高等经济研究院教师论文被国际权威经济学期刊接收发表
2025年09月19日
近日,东北财经大学高等经济研究院 Hyeonseok Park 助理教授与华盛顿大学教授范延琴、华盛顿大学博士生许高谦合作的论文 “Quantifying Distributional Model Risk in Marginal Problems via Optimal Transport” 被国际权威期刊 Mathematics of Operations Research 接收并正式线上发表。
该论文研究边缘问题中的分布模型风险,假定每个边缘测度处于Wasserstein球内。研究结果证明了该分布模型风险的强对偶性、有限性,以及每个半径下均存在最优解。研究同时证明了Wasserstein分布模型风险作为半径函数的连续性。借助强对偶性,论文将两个给定边缘分布的随机变量之和与分布函数的Makarov边界,推广至Wasserstein分布稳健的Makarov边界。研究通过四个不同应用场景展示研究成果:当样本信息来自多重数据源且仅部分边缘参考测度被识别时——处理效应的部分识别、通过稳健福利函数实现外部有效处理选择、数据融合下的Wasserstein分布稳健估计,以及最差聚合风险度量的评估。
Assitant Professor Hyeonseok Park's Paper Accepted for Publication in Mathematics of Operations Research
September 19, 2025
Hyeonseok Park, Assistant Professor of IAER, has his paper accepted for publication in Mathematics of Operations Research. Entitled "Quantifying Distributional Model Risk in Marginal Problems via Optimal Transport", the paper was co-authored Yanqin Fan, Professor of Department of Economics at University of Washington, and Gaoqian Xu, Ph.D. student in Department of Economics at Universtiy of Washington.

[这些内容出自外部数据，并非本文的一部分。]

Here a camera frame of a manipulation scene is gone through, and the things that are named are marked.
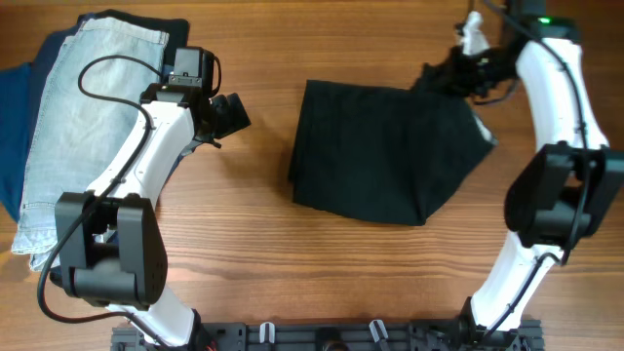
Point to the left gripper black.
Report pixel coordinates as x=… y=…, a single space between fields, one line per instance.
x=231 y=117

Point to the blue garment at left edge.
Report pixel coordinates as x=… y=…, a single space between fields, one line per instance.
x=15 y=126

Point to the navy blue shorts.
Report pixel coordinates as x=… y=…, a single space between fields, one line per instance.
x=41 y=67

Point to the light blue denim shorts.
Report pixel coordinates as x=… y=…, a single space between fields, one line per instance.
x=85 y=115

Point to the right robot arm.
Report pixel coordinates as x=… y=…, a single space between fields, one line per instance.
x=564 y=192

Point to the black shorts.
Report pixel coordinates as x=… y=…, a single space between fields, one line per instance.
x=383 y=154

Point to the black garment under pile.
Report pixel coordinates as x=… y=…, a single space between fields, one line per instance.
x=178 y=30

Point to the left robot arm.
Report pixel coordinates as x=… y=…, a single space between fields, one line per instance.
x=110 y=259

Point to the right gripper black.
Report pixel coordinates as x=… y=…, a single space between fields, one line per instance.
x=448 y=73

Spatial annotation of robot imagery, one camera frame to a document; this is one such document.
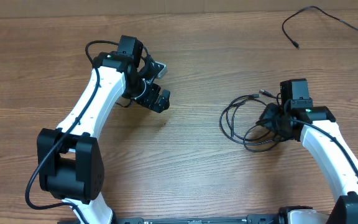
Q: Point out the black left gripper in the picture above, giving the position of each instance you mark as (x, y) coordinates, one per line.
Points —
(149, 101)

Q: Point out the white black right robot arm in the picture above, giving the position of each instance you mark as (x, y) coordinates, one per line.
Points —
(315, 127)

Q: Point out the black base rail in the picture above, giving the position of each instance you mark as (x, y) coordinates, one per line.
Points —
(191, 220)

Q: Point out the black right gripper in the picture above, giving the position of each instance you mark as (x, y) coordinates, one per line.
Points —
(266, 120)

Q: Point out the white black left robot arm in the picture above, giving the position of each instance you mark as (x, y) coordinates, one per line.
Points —
(70, 169)

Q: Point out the cardboard wall panel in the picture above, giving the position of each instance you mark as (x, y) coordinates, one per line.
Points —
(65, 8)

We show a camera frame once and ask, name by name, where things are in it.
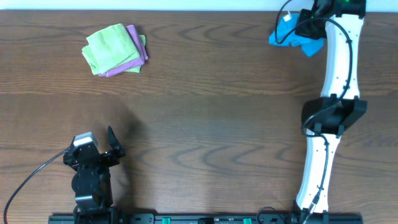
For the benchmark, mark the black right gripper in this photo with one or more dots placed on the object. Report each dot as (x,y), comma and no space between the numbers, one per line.
(301,30)

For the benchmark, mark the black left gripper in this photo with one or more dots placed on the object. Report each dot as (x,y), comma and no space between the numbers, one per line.
(112,157)

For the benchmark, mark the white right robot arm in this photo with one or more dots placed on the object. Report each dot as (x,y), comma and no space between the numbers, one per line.
(325,119)

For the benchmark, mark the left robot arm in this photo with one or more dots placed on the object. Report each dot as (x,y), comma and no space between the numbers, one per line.
(91,183)

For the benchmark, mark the pink folded cloth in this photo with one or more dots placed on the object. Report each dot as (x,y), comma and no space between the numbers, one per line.
(134,62)

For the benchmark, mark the green folded cloth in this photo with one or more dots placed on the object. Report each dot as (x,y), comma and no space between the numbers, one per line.
(108,48)

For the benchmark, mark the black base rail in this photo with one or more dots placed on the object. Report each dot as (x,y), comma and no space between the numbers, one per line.
(148,218)

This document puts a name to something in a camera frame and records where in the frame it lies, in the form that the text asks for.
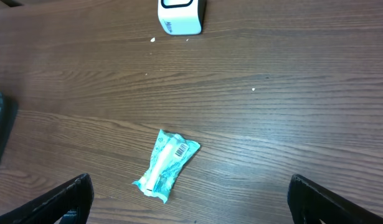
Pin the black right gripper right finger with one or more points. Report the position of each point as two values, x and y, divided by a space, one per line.
309 202

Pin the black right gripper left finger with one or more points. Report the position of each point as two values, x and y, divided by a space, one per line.
68 203

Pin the teal white snack packet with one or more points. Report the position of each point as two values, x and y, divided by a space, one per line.
170 154

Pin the white barcode scanner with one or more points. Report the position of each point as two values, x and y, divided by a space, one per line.
182 17

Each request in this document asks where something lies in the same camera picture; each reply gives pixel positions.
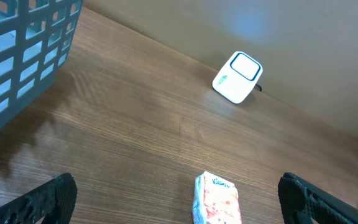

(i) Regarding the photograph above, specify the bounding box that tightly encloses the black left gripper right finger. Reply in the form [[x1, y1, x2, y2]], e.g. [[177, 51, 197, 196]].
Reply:
[[278, 172, 358, 224]]

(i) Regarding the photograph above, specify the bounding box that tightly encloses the white barcode scanner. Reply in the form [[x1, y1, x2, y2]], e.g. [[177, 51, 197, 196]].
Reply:
[[212, 51, 263, 104]]

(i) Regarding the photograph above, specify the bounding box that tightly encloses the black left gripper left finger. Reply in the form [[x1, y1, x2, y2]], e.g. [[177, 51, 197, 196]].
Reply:
[[0, 173, 77, 224]]

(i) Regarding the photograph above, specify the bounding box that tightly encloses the small red white box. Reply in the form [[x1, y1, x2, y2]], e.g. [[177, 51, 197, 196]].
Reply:
[[192, 171, 242, 224]]

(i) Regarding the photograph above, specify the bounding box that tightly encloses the grey plastic basket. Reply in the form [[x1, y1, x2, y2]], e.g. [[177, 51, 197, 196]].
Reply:
[[0, 0, 84, 129]]

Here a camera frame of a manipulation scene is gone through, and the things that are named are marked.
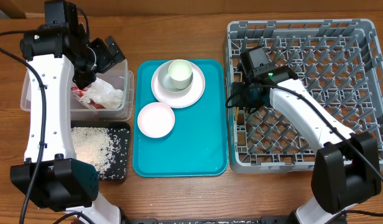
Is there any white napkin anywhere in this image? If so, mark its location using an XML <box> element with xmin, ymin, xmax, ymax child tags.
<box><xmin>79</xmin><ymin>78</ymin><xmax>124</xmax><ymax>110</ymax></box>

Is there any red snack wrapper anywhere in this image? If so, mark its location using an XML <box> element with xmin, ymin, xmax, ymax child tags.
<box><xmin>71</xmin><ymin>86</ymin><xmax>104</xmax><ymax>109</ymax></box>

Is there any pale green cup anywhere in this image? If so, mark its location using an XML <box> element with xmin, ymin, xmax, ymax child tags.
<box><xmin>168</xmin><ymin>59</ymin><xmax>193</xmax><ymax>90</ymax></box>

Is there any small white dish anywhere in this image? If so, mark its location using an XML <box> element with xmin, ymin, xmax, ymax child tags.
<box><xmin>137</xmin><ymin>102</ymin><xmax>175</xmax><ymax>138</ymax></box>

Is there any grey shallow bowl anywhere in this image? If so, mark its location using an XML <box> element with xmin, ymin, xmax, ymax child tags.
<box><xmin>158</xmin><ymin>68</ymin><xmax>193</xmax><ymax>94</ymax></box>

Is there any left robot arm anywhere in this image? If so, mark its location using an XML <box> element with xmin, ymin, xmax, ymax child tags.
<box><xmin>10</xmin><ymin>1</ymin><xmax>127</xmax><ymax>223</ymax></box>

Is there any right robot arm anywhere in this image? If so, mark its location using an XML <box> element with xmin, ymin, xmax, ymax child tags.
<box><xmin>226</xmin><ymin>46</ymin><xmax>383</xmax><ymax>223</ymax></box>

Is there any grey plastic dishwasher rack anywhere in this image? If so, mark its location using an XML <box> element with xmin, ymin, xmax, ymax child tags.
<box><xmin>226</xmin><ymin>19</ymin><xmax>383</xmax><ymax>174</ymax></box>

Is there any clear plastic bin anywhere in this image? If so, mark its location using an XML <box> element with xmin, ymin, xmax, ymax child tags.
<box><xmin>20</xmin><ymin>55</ymin><xmax>135</xmax><ymax>123</ymax></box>

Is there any large white plate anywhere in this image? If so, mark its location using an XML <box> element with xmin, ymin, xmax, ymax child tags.
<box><xmin>151</xmin><ymin>60</ymin><xmax>205</xmax><ymax>108</ymax></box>

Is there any teal plastic serving tray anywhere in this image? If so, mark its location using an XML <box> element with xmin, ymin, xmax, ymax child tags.
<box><xmin>132</xmin><ymin>59</ymin><xmax>228</xmax><ymax>177</ymax></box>

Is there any black plastic tray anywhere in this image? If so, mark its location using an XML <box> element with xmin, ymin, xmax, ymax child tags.
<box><xmin>70</xmin><ymin>120</ymin><xmax>132</xmax><ymax>182</ymax></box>

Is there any spilled rice pile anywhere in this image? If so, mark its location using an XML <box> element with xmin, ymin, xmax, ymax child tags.
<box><xmin>70</xmin><ymin>126</ymin><xmax>130</xmax><ymax>180</ymax></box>

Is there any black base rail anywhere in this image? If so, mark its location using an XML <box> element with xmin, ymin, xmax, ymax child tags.
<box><xmin>126</xmin><ymin>215</ymin><xmax>288</xmax><ymax>224</ymax></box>

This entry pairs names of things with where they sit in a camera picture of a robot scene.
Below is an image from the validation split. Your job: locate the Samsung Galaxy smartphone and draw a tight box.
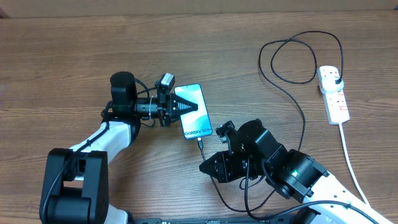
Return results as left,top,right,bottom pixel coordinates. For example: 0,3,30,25
175,83,213,139

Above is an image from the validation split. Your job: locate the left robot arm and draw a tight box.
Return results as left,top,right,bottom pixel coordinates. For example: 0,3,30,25
39,72,198,224

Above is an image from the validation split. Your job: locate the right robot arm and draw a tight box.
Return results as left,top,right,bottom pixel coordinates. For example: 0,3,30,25
199,119,389,223

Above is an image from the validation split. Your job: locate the white charger plug adapter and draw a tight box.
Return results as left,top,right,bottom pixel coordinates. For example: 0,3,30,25
319,77,345,94

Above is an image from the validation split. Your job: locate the white power extension strip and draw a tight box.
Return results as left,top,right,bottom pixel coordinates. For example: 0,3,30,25
317,65,350,124

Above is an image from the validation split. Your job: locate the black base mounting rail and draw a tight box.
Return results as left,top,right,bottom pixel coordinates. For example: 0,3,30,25
128,215,303,224

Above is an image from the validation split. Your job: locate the white power strip cord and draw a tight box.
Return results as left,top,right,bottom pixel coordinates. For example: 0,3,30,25
338,123,371,208

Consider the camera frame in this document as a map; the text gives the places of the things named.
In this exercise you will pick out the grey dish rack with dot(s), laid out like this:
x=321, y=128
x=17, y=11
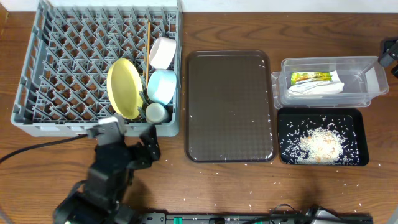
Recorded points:
x=62, y=90

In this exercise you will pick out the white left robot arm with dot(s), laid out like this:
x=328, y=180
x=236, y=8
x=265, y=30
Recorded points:
x=98, y=198

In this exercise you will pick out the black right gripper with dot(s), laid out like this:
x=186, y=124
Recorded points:
x=387, y=57

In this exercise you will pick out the clear plastic waste bin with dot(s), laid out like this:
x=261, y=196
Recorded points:
x=363, y=76

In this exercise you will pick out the pile of rice waste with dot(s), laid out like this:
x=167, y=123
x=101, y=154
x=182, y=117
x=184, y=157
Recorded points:
x=312, y=139

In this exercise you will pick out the blue bowl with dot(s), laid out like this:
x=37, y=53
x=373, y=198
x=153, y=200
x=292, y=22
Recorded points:
x=162, y=85

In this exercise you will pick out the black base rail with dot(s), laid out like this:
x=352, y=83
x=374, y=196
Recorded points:
x=161, y=218

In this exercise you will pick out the dark brown serving tray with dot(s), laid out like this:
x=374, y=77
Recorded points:
x=229, y=107

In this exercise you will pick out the white cup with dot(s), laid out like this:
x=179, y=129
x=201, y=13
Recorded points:
x=156, y=113

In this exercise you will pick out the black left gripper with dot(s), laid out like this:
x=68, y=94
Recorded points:
x=125, y=150

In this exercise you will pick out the black waste tray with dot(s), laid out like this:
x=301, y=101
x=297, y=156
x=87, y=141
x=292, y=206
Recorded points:
x=357, y=120

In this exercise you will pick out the crumpled white wrapper waste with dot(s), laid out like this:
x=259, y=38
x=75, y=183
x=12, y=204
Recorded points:
x=315, y=83

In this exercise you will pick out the yellow plate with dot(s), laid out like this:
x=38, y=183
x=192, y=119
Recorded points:
x=123, y=88

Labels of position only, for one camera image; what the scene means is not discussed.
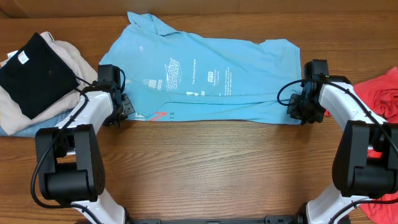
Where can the light blue t-shirt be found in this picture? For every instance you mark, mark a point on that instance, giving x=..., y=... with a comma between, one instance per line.
x=174, y=75

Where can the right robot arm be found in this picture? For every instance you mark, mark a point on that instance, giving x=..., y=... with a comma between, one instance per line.
x=365, y=164

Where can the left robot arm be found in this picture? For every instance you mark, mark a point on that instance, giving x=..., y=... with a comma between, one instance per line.
x=70, y=171

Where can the folded black shirt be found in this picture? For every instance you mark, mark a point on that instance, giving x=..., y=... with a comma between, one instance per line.
x=36, y=77

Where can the folded blue jeans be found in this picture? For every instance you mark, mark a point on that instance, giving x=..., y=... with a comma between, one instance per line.
x=31, y=130

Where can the red t-shirt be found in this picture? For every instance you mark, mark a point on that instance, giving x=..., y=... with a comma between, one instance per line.
x=380, y=95

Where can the folded beige garment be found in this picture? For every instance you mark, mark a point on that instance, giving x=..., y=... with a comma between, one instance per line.
x=12, y=119

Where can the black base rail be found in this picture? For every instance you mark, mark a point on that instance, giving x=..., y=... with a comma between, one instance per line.
x=211, y=221

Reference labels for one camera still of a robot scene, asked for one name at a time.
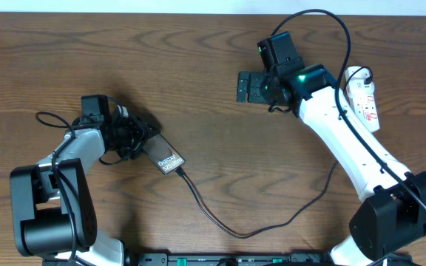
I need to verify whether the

This paper studies distributional model risk in marginal problems, where each marginal measure is assumed to lie in a Wasserstein ball. We establish fundamental results including strong duality, finiteness of the proposed Wasserstein distributional model risk, and the existence of an optimizer at each radius. We also show continuity of the Wasserstein distributional model risk as a function of the radius. Using strong duality, we extend the well-known Makarov bounds for the distribution function of the sum of two random variables with given marginals to Wasserstein distributionally robust Makarov bounds. We illustrate our results on four distinct applications when the sample information comes from multiple data sources and only some marginal reference measures are identified: partial identification of treatment effects, externally valid treatment choice via robust welfare functions, Wasserstein distributionally robust estimation under data combination, and evaluation of the worst aggregate risk measures.